[WORK ITEM]
Once you have read the data below, please repeat all of it exactly.

[EXTRACTED ENTRIES]
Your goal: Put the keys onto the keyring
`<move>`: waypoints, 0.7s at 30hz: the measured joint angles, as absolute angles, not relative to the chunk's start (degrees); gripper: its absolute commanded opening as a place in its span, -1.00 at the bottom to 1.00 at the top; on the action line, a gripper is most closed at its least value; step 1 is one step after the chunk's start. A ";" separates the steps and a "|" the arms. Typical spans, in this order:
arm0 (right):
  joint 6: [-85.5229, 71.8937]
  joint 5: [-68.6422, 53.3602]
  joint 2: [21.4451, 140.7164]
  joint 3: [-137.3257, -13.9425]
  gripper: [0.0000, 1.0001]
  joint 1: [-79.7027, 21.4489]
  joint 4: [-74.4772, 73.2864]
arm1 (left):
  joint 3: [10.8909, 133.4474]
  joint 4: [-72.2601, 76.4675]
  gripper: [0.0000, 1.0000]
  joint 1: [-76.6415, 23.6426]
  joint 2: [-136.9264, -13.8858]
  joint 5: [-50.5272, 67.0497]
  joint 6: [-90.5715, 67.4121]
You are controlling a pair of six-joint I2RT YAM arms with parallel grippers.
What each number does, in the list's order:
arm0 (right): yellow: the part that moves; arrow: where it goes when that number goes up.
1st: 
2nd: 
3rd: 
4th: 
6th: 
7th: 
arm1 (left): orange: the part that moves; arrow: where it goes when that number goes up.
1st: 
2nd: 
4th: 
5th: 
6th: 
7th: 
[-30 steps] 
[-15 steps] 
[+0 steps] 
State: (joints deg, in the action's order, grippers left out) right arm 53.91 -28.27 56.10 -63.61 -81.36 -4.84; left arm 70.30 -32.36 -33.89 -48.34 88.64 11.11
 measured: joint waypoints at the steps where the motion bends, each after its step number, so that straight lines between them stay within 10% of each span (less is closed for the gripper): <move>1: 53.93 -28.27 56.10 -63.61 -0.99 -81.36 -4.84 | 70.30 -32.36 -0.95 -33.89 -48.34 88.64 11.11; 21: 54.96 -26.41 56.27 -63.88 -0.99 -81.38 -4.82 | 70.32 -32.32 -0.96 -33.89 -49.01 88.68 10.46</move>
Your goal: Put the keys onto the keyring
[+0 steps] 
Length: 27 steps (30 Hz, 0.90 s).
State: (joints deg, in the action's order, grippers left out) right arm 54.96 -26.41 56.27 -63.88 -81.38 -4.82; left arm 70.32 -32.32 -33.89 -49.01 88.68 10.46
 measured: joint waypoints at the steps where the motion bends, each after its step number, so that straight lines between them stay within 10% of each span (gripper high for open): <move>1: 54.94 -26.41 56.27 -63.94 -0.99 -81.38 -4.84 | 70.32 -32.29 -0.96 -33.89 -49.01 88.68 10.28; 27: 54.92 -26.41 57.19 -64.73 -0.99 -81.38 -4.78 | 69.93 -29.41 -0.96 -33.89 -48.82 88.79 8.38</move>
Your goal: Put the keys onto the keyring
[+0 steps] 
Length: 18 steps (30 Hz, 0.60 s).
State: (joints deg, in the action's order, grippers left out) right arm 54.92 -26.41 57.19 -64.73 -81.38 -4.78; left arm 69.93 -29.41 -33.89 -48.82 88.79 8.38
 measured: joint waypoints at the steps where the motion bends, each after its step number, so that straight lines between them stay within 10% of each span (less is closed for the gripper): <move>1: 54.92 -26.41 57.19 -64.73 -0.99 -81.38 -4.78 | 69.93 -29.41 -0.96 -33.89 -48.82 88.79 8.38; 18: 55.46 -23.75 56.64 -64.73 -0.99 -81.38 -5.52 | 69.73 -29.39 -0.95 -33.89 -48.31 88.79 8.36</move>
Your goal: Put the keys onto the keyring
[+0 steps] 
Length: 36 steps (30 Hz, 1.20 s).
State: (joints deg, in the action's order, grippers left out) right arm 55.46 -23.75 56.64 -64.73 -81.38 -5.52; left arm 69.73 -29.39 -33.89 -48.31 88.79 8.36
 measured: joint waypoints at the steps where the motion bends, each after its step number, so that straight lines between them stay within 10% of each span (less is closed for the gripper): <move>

[EXERCISE OUTPUT]
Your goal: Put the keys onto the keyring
`<move>`: waypoints, 0.7s at 30hz: the measured joint angles, as absolute angles, not relative to the chunk's start (degrees); gripper: its absolute commanded opening as a place in its span, -1.00 at the bottom to 1.00 at the top; on the action line, a gripper is most closed at its least value; step 1 is one step after the chunk's start. A ";" separates the steps and a "|" the arms. Typical spans, in this order:
arm0 (right):
  joint 6: [-85.5229, 71.8937]
  joint 5: [-68.6422, 53.3602]
  joint 2: [21.4451, 140.7164]
  joint 3: [-137.3257, -13.9425]
  gripper: [0.0000, 1.0001]
  joint 1: [-79.7027, 21.4489]
  joint 4: [-74.4772, 73.2864]
arm1 (left):
  joint 3: [10.8909, 133.4474]
  joint 4: [-72.2601, 76.4675]
  gripper: [0.0000, 1.0000]
  joint 1: [-76.6415, 23.6426]
  joint 2: [-136.9264, -13.8858]
  joint 5: [-50.5272, 67.0497]
  joint 6: [-90.5715, 67.4121]
You are controlling a pair of six-joint I2RT YAM arms with parallel grippers.
What each number does, in the list's order:
arm0 (right): yellow: the part that moves; arrow: where it goes when that number goes up.
1st: 
2nd: 
3rd: 
4th: 
6th: 
7th: 
arm1 (left): orange: the part that moves; arrow: where it goes when that number goes up.
1st: 
2nd: 
4th: 
5th: 
6th: 
7th: 
[-30 steps] 
[-15 steps] 
[+0 steps] 
State: (joints deg, in the action's order, grippers left out) right arm 53.91 -28.27 56.10 -63.61 -81.36 -4.84; left arm 70.30 -32.36 -33.89 -48.34 88.64 11.11
 measured: joint waypoints at the steps where the motion bends, each after its step number, so that straight lines between them stay within 10% of each span (less is closed for the gripper): <move>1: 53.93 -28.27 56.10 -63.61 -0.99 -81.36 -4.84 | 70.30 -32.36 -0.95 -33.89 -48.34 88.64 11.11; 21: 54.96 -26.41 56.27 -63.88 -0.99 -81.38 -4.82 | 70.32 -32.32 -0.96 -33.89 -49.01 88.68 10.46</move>
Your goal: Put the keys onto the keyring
[+0 steps] 
Length: 27 steps (30 Hz, 0.90 s).
State: (joints deg, in the action's order, grippers left out) right arm 54.96 -26.41 56.27 -63.88 -81.38 -4.82; left arm 70.32 -32.32 -33.89 -49.01 88.68 10.46
 measured: joint waypoints at the steps where the motion bends, each after its step number, so that straight lines between them stay within 10% of each span (gripper high for open): <move>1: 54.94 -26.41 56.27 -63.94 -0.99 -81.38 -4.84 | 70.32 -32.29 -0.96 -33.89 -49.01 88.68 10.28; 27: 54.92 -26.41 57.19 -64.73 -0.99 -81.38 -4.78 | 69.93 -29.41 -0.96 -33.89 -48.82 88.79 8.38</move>
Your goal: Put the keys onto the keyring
[+0 steps] 
Length: 18 steps (30 Hz, 0.60 s).
State: (joints deg, in the action's order, grippers left out) right arm 54.92 -26.41 57.19 -64.73 -81.38 -4.78; left arm 69.93 -29.41 -33.89 -48.82 88.79 8.38
 measured: joint waypoints at the steps where the motion bends, each after its step number, so that straight lines between them stay within 10% of each span (less is closed for the gripper): <move>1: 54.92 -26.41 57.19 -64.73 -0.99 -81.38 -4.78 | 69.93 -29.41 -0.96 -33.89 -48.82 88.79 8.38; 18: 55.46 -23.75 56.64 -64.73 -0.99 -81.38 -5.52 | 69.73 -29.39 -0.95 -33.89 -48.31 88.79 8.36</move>
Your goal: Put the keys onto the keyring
[+0 steps] 
Length: 36 steps (30 Hz, 1.20 s).
State: (joints deg, in the action's order, grippers left out) right arm 55.46 -23.75 56.64 -64.73 -81.38 -5.52; left arm 69.73 -29.39 -33.89 -48.31 88.79 8.36
 measured: joint waypoints at the steps where the motion bends, each after its step number, so that straight lines between them stay within 10% of each span (less is closed for the gripper): <move>

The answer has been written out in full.